**Problem requirements:**
Output only the lines of the entries that follow, starting at the one with "Provide the mask" and running down to the one with "[segment] black cable", both included and unchanged.

**Stored items from a collection:**
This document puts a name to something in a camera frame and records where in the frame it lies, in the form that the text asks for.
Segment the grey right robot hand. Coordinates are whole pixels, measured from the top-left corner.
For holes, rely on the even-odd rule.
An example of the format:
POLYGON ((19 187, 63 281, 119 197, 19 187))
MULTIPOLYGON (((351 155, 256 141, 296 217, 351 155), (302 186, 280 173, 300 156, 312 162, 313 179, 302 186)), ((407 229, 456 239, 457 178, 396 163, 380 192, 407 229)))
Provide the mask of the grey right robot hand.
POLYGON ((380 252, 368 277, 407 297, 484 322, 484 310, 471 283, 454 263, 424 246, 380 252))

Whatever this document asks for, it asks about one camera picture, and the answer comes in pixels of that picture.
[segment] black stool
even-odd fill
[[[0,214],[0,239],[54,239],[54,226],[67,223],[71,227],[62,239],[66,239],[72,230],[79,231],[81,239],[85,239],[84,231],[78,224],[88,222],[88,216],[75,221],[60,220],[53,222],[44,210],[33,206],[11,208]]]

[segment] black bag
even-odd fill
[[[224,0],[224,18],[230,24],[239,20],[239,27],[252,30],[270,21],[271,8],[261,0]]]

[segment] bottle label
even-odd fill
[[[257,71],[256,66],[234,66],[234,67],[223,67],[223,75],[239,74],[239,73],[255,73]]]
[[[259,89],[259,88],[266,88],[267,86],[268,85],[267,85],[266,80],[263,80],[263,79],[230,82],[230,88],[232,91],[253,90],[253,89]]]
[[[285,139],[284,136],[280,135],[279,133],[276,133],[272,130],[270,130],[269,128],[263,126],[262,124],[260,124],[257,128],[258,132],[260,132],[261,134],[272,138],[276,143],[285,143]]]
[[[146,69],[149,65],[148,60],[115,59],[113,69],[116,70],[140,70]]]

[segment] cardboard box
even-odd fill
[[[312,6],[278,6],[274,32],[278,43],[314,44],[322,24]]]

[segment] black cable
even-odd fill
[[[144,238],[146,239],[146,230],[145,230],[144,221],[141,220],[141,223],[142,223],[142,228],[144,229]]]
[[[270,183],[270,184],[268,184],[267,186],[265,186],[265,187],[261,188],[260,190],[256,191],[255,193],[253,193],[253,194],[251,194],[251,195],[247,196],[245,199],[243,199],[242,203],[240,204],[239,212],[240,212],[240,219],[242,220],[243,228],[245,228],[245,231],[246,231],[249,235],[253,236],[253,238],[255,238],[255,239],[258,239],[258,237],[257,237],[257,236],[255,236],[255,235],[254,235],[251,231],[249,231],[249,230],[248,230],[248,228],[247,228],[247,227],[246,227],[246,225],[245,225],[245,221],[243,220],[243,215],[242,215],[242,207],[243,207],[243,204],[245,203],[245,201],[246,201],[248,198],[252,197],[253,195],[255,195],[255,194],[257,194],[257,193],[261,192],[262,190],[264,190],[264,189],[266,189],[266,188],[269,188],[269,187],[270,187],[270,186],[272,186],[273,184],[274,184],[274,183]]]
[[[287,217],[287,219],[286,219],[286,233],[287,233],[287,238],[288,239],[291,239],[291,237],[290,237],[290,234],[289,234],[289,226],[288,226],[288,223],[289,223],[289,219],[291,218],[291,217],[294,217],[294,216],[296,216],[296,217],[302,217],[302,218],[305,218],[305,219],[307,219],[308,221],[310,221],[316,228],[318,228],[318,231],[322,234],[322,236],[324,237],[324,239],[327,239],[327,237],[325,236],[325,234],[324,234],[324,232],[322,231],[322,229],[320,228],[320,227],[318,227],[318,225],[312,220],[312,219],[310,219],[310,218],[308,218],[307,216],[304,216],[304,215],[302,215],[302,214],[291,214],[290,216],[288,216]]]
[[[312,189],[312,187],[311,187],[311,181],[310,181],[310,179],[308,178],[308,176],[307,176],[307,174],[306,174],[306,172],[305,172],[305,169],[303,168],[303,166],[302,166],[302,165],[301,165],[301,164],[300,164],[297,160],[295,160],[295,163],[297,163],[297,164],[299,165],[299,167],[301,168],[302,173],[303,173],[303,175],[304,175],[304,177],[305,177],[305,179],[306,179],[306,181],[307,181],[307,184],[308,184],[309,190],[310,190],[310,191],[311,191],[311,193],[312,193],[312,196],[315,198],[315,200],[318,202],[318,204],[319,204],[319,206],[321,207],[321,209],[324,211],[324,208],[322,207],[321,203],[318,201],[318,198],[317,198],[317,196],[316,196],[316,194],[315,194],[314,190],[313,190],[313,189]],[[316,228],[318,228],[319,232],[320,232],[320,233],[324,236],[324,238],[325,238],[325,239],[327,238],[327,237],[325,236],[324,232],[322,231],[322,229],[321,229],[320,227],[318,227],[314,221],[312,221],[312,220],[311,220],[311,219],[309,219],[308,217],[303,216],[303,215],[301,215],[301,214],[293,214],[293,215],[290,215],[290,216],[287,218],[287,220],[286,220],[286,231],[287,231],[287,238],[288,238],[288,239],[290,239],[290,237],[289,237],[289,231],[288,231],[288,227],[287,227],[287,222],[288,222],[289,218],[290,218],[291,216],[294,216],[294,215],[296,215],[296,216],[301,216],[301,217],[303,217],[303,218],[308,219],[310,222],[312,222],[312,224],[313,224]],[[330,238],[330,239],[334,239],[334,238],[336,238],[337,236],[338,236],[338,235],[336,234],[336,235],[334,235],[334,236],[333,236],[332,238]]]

**Final answer:**
Provide the mask of the grey right robot hand.
POLYGON ((380 252, 368 277, 407 297, 484 322, 484 310, 471 283, 454 263, 424 246, 380 252))

Whatever this document asks for, it asks about one camera picture, and the answer comes in pixels of that picture.
[segment] black stool
even-odd fill
[[[0,214],[0,239],[54,239],[54,226],[67,223],[71,227],[62,239],[66,239],[72,230],[79,231],[81,239],[85,239],[84,231],[78,224],[88,222],[88,216],[75,221],[60,220],[53,222],[44,210],[33,206],[11,208]]]

[segment] black bag
even-odd fill
[[[224,0],[224,18],[230,24],[239,20],[239,27],[252,30],[270,21],[271,8],[261,0]]]

[segment] bottle label
even-odd fill
[[[257,71],[256,66],[234,66],[234,67],[223,67],[223,75],[239,74],[239,73],[255,73]]]
[[[259,89],[259,88],[266,88],[267,86],[268,85],[267,85],[266,80],[263,80],[263,79],[230,82],[230,88],[232,91],[253,90],[253,89]]]
[[[285,139],[284,136],[280,135],[279,133],[276,133],[272,130],[270,130],[269,128],[263,126],[262,124],[260,124],[257,128],[258,132],[260,132],[261,134],[272,138],[276,143],[285,143]]]
[[[146,69],[149,65],[148,60],[115,59],[113,69],[116,70],[140,70]]]

[segment] cardboard box
even-odd fill
[[[312,6],[278,6],[274,32],[278,43],[314,44],[322,24]]]

[segment] black cable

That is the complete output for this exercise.